ALAT 2019 poster session, Panamá

Correlation Between Quantitative and Semi-Quantitative Computed Tomography Imaging on the evaluation of progression of Interstitial Lung Disease in Rheumatoid Arthritis


Authors: Leticia Kawano-Dourado1,2, Marcio V. Y. Sawamura3, Karina Bonfiglioli4, Jose Geraldo Alves Brito Neto3, Lorena Vaz Vieira3, Maria Laura Bertozo Sabbag5, Camila de Assis Molina5, Fábio E. Arimura1, Renato H. N. Santos2, Carlos R. R. Carvalho1, Ronaldo A. Kairalla1


1 Pulmonary Division, Heart Institute (InCor) - HCFMUSP, Medical School, University

of Sao Paulo, Sao Paulo, Brazil

2 Research Institute, Hospital do Coracao (HCor), Sao Paulo, Brazil

3 Radiology Division, Hospital das Clinicas - HCFMUSP, Medical School, University

of Sao Paulo, Sao Paulo, Brazil

4 Rheumatology Division, Hospital das Clinicas - HCFMUSP, Medical School,

University of Sao Paulo, Sao Paulo, Brazil

5 Centro Universitario Sao Camilo, Medical School, Sao Paulo Brazil;


Corresponding author: Leticia Kawano-Dourado

Email: leticiakawano@gmail.com




Background: The semi-quantitative HRCT analysis as per Goh 2008 has been demonstrated in Scleroderma and in rheumatoid arthritis (RA) to carry prognostic information [Sathi N, 2010]. Quantitative image analyses have been developed bringing more objectivity to ILD assessment. Recently it has been demonstrated that the visual semi-quantitative method proposed by Goh performs as well as automated CT texture analysis (CALIPER®) in RAILD and are associated with mortality [Jacob J et al, ERJ, 2019]. Our aim is to compare a densitometric* quantitative automated HRCT image analysis technique vs. Goh´s semi-quantitative analysis.

* densitometric CT analysis: high attenation areas, kurtosis and skewness


Methods: Single-center RA-ILD adults with at least two HRCTs available were retrospectively identified (n=39).
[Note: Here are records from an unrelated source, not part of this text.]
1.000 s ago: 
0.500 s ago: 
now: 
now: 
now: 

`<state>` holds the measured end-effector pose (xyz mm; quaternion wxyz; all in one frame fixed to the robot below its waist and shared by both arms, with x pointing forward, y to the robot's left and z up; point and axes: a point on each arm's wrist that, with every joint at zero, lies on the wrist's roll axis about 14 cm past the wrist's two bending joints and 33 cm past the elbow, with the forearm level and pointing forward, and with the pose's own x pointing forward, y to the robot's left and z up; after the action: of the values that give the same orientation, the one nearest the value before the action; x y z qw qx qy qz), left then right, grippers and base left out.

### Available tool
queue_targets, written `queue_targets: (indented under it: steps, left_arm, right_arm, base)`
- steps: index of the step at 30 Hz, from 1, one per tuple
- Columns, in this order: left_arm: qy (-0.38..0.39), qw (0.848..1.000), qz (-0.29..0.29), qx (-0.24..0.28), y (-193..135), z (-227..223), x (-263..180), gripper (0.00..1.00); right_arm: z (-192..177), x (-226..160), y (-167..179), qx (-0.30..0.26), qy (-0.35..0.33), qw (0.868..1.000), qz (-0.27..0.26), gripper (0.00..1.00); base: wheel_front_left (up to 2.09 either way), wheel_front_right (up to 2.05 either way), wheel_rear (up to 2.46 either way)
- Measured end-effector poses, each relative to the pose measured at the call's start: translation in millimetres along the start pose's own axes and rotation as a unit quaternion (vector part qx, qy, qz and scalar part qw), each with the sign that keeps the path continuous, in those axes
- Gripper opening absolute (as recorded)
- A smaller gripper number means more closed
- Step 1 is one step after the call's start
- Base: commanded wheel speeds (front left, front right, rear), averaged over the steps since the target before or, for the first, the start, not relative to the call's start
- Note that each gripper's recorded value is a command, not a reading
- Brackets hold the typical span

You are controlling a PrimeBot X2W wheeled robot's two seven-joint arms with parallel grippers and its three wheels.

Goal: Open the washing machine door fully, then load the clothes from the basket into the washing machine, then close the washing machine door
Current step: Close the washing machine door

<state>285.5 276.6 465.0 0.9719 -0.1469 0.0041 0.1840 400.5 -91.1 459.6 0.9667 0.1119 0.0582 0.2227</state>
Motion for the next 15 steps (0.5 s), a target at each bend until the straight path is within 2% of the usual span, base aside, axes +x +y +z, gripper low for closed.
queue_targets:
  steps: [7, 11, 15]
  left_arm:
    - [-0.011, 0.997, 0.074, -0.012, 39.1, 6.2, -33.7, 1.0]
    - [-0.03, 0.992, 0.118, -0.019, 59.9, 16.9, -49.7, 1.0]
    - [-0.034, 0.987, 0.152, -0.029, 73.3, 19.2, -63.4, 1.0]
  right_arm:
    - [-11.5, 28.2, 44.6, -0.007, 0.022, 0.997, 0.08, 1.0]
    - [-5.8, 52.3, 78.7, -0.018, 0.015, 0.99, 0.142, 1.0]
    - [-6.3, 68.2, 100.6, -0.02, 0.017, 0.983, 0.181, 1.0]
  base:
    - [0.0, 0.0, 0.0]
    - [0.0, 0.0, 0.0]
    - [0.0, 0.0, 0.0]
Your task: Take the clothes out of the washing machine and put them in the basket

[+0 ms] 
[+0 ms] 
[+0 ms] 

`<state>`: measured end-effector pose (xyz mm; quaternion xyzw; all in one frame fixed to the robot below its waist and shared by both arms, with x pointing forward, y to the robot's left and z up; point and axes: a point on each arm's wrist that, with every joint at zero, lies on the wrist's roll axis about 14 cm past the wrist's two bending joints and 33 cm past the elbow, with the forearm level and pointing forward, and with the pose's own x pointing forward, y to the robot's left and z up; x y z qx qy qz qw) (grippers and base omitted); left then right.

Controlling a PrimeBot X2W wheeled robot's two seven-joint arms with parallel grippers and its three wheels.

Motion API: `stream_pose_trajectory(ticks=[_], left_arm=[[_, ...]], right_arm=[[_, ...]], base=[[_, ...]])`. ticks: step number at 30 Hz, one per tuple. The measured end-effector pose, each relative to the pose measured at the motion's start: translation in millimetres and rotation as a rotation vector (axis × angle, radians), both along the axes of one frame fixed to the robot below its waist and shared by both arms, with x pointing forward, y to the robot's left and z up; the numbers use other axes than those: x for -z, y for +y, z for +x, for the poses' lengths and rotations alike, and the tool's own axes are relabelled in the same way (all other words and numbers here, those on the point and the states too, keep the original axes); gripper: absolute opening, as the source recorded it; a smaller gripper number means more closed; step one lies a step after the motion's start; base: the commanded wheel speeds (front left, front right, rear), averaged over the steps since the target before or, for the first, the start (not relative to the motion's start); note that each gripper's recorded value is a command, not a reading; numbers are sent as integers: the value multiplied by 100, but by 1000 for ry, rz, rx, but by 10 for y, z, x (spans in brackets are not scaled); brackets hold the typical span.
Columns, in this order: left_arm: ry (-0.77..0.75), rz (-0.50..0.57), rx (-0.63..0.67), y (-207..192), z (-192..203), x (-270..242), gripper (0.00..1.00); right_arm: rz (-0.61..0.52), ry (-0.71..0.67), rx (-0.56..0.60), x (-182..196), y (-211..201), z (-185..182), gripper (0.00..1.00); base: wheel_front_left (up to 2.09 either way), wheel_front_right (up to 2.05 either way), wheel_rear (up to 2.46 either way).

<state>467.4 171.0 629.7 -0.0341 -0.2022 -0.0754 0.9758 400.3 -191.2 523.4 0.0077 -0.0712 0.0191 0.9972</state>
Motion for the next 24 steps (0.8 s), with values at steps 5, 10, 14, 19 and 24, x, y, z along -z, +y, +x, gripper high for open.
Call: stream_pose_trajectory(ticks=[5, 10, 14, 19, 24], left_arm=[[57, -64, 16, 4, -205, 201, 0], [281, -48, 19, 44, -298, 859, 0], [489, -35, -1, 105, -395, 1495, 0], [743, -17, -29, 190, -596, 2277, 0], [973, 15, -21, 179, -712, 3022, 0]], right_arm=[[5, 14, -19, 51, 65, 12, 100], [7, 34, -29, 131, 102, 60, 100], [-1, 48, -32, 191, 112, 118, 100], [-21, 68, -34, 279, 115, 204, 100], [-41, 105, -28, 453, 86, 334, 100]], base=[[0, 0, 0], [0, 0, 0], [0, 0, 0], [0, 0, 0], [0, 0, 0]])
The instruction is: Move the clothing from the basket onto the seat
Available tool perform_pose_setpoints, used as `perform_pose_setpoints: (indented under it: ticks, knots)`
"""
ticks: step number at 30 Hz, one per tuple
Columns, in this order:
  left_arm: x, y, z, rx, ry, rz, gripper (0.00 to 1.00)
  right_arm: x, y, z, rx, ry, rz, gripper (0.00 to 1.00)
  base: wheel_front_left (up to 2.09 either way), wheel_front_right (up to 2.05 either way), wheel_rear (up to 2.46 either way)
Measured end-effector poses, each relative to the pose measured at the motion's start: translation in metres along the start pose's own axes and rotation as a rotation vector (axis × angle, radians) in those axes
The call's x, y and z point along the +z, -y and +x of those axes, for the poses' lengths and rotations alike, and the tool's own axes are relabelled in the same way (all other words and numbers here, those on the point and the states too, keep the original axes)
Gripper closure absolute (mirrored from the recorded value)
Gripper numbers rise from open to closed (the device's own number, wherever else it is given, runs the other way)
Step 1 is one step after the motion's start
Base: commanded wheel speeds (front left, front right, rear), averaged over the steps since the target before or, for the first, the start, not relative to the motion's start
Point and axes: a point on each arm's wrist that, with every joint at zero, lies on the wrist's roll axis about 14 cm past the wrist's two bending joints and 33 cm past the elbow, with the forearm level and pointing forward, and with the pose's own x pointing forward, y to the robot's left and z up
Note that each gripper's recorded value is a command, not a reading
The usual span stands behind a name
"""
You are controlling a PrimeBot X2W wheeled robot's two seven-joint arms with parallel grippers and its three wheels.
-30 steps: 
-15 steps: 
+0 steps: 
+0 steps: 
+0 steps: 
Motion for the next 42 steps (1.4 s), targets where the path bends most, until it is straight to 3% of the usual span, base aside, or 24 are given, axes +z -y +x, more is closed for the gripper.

Visual semi-quantitative analysis as per Goh et al, 2008: First and last HRCTs of each patient were independently evaluated by two raters (M.S. and LKD), who were blinded to additional information. %ILD involvement ranged from 0% - 100%. The %ILD progression was obtained by the difference between last and first HRCT scores.

Goh´s analysis adapted:

The total extent of interstitial lung disease was estimated to the nearest five percent in each of the five sections, with global extent of disease on HRCT computed as the mean of the scores.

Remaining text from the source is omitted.